We split computation because intermediate values, produced by each algorithm, have meaning to us. We can inspect those intermediate values and establish whether they look correct. We can use our intuition about them to help debug the previous algorithmic step.

Testable code

When you’re writing scientific code, it’s not a framework for other software developers. You can choose to use one of R’s object systems if you want, but I would focus first on making code that can be changed without breaking. In software engineering, this is called a mutability quality. This quality depends less on choice of data structure than it does on how code is organized into functions.
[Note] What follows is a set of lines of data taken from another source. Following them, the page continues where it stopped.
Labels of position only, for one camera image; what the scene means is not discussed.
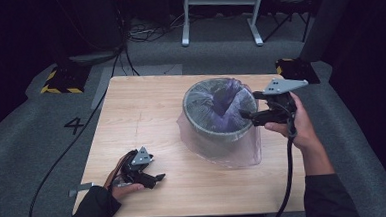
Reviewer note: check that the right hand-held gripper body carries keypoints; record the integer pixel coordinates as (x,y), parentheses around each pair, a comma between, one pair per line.
(281,110)

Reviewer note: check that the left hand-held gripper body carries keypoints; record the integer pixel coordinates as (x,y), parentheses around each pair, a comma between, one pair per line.
(134,171)

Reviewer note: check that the purple plastic bag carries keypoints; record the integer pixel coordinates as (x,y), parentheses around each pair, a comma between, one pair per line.
(225,103)

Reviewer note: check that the green plastic bin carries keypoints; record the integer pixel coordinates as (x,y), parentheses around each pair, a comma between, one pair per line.
(213,145)

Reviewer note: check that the person's left hand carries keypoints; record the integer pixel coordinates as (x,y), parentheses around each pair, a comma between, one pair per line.
(118,191)

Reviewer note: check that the person's right hand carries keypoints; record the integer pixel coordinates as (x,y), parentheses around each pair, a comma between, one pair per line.
(302,126)

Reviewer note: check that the black yellow striped base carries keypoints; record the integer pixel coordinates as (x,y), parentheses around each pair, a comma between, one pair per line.
(295,69)
(66,81)

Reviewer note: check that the black tripod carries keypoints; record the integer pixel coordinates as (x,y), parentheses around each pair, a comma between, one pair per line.
(289,16)

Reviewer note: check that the dark equipment stand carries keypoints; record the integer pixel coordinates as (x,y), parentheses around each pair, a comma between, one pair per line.
(90,27)

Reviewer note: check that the metal table bracket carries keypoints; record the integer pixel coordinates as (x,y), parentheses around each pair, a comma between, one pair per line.
(81,187)

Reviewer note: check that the grey slanted post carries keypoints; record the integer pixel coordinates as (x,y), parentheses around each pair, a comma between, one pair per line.
(326,21)

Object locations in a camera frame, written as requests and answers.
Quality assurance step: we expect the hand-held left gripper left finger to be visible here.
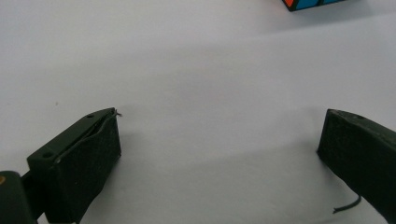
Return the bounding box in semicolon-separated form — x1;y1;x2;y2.
26;106;122;224

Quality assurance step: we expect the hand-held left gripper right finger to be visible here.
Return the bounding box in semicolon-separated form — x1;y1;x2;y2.
317;108;396;224

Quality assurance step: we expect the multicoloured puzzle cube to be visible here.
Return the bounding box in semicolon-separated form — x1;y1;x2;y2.
281;0;347;13

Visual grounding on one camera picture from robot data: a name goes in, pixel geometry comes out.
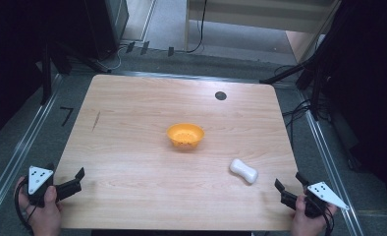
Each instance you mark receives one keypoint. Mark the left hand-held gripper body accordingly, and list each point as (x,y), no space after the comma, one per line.
(37,178)

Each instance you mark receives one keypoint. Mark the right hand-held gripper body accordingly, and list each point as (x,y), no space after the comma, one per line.
(324,193)

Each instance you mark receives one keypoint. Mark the person's right hand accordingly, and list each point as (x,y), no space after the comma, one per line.
(307,224)

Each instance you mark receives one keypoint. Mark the person's left hand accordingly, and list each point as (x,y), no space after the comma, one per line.
(45,218)

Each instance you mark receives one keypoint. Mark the white soap bar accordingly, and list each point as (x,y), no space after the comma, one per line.
(243,170)

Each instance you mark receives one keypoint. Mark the black tape corner mark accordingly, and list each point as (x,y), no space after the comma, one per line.
(67,115)

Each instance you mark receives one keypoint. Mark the black metal stand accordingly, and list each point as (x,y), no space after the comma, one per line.
(316,91)
(46,75)

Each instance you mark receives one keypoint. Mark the dark round table grommet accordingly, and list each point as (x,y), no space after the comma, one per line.
(220,95)

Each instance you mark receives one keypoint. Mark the dark curtain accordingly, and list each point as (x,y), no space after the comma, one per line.
(14,49)
(368,82)

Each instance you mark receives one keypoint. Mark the orange plastic bowl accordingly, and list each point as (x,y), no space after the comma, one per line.
(185,134)

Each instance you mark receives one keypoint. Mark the black tape strip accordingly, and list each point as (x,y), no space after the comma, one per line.
(144,47)
(130,47)

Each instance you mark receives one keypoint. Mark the black cabinet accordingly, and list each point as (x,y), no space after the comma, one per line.
(106,26)

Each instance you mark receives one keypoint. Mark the metal floor rail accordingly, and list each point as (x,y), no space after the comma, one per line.
(329,164)
(194,77)
(18,154)

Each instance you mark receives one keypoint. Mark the white furniture frame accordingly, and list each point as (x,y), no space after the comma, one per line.
(263,16)

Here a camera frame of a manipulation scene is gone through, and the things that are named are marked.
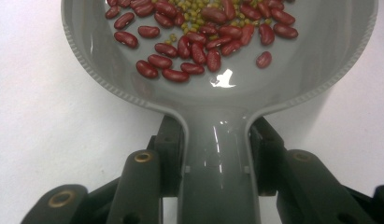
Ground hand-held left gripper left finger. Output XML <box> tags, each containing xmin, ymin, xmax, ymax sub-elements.
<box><xmin>148</xmin><ymin>115</ymin><xmax>185</xmax><ymax>198</ymax></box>

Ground red kidney beans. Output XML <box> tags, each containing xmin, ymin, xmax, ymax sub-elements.
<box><xmin>104</xmin><ymin>0</ymin><xmax>300</xmax><ymax>84</ymax></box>

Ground grey dustpan with orange lip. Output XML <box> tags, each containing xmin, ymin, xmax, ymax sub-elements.
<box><xmin>60</xmin><ymin>0</ymin><xmax>380</xmax><ymax>224</ymax></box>

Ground green mung beans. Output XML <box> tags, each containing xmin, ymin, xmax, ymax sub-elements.
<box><xmin>151</xmin><ymin>0</ymin><xmax>274</xmax><ymax>45</ymax></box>

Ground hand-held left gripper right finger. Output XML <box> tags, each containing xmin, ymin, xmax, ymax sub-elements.
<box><xmin>248</xmin><ymin>116</ymin><xmax>288</xmax><ymax>197</ymax></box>

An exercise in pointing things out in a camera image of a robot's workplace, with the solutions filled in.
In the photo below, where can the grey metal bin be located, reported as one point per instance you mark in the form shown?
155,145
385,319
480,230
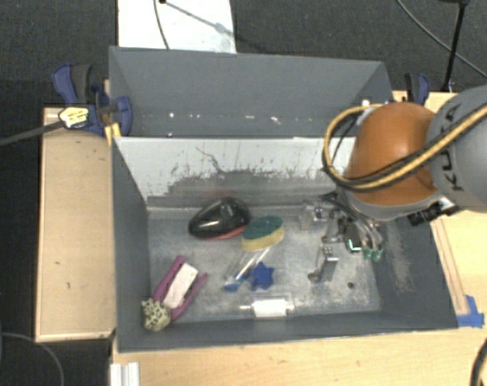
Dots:
243,95

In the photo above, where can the purple and white hand tool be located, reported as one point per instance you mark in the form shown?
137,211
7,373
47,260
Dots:
179,286

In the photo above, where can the pale wood flat board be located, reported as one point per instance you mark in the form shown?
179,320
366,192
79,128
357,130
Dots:
76,223

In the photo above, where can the spotted cream toy animal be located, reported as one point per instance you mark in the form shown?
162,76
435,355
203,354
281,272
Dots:
156,315

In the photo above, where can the blue star-shaped toy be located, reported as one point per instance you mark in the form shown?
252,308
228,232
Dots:
263,276

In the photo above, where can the clear pen with blue tip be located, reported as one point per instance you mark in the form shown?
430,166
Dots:
245,269

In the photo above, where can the black and red computer mouse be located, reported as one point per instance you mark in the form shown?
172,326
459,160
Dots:
217,219

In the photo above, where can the black cylinder on white bracket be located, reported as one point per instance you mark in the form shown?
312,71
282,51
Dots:
428,212

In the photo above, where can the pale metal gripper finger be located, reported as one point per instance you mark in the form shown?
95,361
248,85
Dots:
327,264
318,213

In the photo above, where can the green and yellow sponge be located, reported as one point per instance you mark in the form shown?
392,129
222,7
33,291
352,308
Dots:
263,231

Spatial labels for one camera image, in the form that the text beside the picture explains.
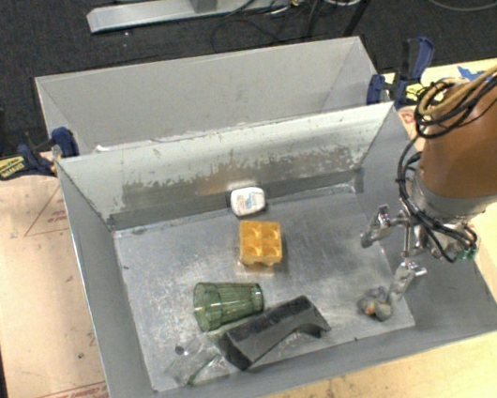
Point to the clear glass cup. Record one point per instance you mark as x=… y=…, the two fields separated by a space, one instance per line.
x=196 y=362

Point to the brown cardboard board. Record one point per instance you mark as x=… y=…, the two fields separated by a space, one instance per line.
x=35 y=288

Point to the dark grey arch block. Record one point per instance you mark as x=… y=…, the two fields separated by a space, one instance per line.
x=266 y=328

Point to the green glass cup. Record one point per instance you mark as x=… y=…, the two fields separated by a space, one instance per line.
x=228 y=302

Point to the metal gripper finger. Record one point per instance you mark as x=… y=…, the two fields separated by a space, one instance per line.
x=404 y=277
x=379 y=223

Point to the yellow block with round holes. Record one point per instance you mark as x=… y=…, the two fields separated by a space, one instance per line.
x=260 y=241

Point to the small white box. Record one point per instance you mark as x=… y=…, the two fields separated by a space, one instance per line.
x=247 y=201

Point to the grey metal bin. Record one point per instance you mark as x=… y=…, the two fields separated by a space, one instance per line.
x=223 y=164

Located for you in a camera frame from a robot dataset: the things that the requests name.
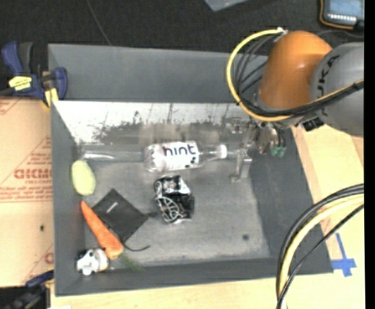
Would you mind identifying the black cylinder on white bracket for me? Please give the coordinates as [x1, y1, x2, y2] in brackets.
[302, 115, 325, 132]

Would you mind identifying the black flat pouch with cord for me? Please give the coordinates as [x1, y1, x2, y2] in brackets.
[90, 188, 151, 252]

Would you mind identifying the brown cardboard board, red print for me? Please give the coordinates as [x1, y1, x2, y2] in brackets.
[0, 96, 55, 289]

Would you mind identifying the grey metal bin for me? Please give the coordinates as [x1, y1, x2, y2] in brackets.
[47, 43, 334, 295]

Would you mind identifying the black and white crumpled packet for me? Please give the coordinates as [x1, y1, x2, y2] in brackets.
[153, 174, 196, 225]

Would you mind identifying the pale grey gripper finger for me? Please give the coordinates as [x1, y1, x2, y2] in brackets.
[242, 156, 254, 179]
[229, 150, 244, 183]

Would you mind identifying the pale green oval fruit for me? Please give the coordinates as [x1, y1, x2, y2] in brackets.
[71, 159, 97, 196]

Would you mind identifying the orange toy carrot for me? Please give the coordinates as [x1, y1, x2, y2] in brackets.
[80, 200, 145, 272]

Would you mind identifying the clear plastic bottle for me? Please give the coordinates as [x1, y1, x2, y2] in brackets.
[142, 140, 229, 173]

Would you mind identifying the white toy helmet figure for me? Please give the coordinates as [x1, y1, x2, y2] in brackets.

There is a paper called Practicing Testability in the Real World (2009) that gives general guidelines:

Simplicity - The simpler a component, the less expensive it is to test. One measure of simplicity is the complexity of equations. Another is the number of ways that component sends or receives data from other components.
Observability - While hiding state is good for reducing the number of connections among components, showing state makes it easier to track and test that a component does what’s expected.
Control - If a component does a lot, give yourself a way to exercise all of its parts. If there is a code path that’s rarely used, make a flag to let you ensure it’s used during a test.
Knowledge - Is the observed behavior correct? When you factor code into parts, choose parts that, individually, do something recognizable. Give yourself a handhold at a level where you can know what the right answer is.

Yes, that spells SOCK. Whether that be for woolen warmth or code combat, the suggestions should be familiar because they are echoed in this document. Logging brings observability, organization helps knowledge, and packages give you global access to test internals.